▶ **WORK INSTRUCTION**: Take the lines from the head of the listing through the one bearing "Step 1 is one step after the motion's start" and copy them exactly, leaving every picture out.
** RECORDS SHOWN follows **
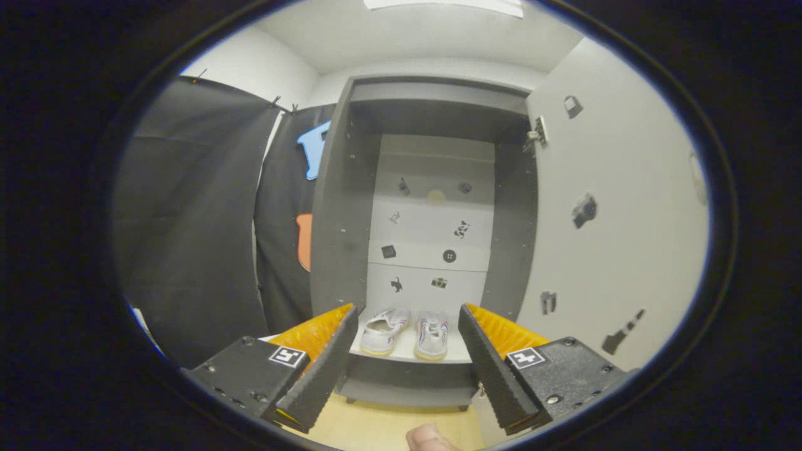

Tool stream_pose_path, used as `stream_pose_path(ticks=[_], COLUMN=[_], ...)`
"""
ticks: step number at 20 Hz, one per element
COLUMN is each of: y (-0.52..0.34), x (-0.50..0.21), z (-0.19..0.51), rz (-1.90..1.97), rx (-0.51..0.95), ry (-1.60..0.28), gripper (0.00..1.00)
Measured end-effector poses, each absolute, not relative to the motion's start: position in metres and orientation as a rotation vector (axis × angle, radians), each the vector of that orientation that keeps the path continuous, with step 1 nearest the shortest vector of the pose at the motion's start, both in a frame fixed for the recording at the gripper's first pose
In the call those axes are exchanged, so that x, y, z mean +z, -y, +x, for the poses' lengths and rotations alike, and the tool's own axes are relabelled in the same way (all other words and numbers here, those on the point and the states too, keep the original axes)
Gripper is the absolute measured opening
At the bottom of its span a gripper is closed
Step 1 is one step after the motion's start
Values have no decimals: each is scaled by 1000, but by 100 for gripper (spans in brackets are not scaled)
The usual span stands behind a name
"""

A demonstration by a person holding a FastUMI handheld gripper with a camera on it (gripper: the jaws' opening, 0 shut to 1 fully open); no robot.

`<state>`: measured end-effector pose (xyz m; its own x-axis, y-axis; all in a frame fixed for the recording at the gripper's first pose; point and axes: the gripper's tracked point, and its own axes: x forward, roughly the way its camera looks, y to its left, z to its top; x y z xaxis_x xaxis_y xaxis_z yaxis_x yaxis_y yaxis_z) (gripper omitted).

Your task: Open the shoe cabinet door, grab the shoes and put them into the shoe cabinet, then close the shoe cabinet door.

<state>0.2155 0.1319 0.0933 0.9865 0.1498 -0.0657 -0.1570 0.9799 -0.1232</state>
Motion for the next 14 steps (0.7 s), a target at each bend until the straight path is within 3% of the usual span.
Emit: stream_pose_path(ticks=[6, 14], y=[-83, 52], x=[129, 176], z=[69, -37], rz=[-180, -156], rx=[189, 132], ry=[-61, 55], gripper=[100, 100])
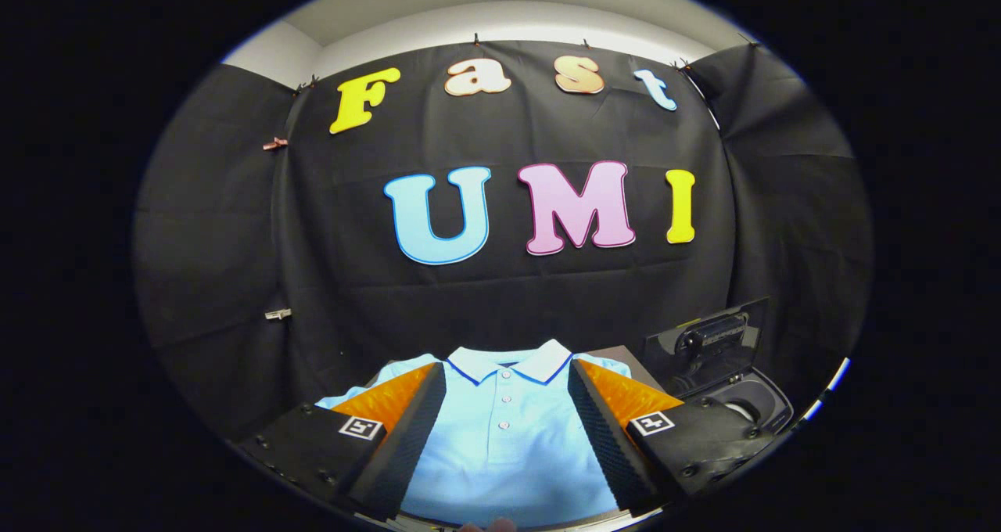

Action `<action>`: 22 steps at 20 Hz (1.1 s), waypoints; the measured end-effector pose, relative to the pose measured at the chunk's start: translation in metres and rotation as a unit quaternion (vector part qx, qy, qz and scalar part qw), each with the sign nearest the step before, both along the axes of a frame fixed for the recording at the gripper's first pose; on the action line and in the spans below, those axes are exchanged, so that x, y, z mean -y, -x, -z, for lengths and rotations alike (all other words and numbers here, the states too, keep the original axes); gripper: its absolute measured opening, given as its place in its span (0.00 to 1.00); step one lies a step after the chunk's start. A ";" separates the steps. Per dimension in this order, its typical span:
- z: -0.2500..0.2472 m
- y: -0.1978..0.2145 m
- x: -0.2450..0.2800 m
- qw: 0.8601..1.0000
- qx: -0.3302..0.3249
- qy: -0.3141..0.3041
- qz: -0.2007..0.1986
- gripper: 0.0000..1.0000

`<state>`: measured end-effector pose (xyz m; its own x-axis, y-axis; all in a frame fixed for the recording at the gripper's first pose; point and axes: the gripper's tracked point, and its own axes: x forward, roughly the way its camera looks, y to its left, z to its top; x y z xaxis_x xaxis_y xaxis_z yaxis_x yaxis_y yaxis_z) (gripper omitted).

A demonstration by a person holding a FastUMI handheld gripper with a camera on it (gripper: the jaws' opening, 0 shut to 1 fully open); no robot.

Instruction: Put the clothes into the washing machine and then close the washing machine lid.

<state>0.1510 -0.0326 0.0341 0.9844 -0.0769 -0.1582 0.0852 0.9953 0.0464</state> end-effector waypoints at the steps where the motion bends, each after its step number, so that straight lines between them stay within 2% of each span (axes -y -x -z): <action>1: 0.006 -0.008 0.000 1.000 -0.019 0.003 0.001 0.99; 5: 0.037 -0.036 -0.004 0.995 -0.099 0.031 -0.007 0.99; 9: 0.073 -0.048 -0.003 0.979 -0.193 0.058 -0.010 0.99; 12: 0.085 -0.053 -0.003 0.970 -0.233 0.067 -0.016 0.99; 19: 0.107 -0.053 0.000 0.951 -0.305 0.053 -0.016 0.99; 22: 0.114 -0.051 0.000 0.939 -0.343 0.022 -0.017 0.99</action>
<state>0.2023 -0.0328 -0.0801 0.6547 -0.0690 -0.7528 0.0492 0.9976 -0.0486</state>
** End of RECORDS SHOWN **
▶ **RESPONSE TO THE TASK**:
Tool stream_pose_path, used as `stream_pose_path(ticks=[_], COLUMN=[_], ...)`
"""
ticks: step number at 20 Hz, one per element
COLUMN is each of: y (-0.52..0.34), x (-0.50..0.21), z (-0.19..0.51), rz (-1.90..1.97), rx (-0.51..0.95), ry (-1.60..0.28), gripper (0.00..1.00)
Measured end-effector poses, each absolute, not relative to the motion's start: position in metres and orientation as a rotation vector (axis × angle, radians), each the vector of that orientation that keeps the path continuous, with step 1 nearest the shortest vector of the pose at the motion's start, both in a frame fixed for the recording at the gripper's first pose
In the call those axes are exchanged, so that x, y, z mean +z, -y, +x, for the poses' lengths and rotations alike, and the tool's own axes are relabelled in the same way (all other words and numbers here, those on the point and the states too, keep the original axes)
Gripper is the absolute measured opening
At the bottom of its span a gripper is closed
Step 1 is one step after the motion's start

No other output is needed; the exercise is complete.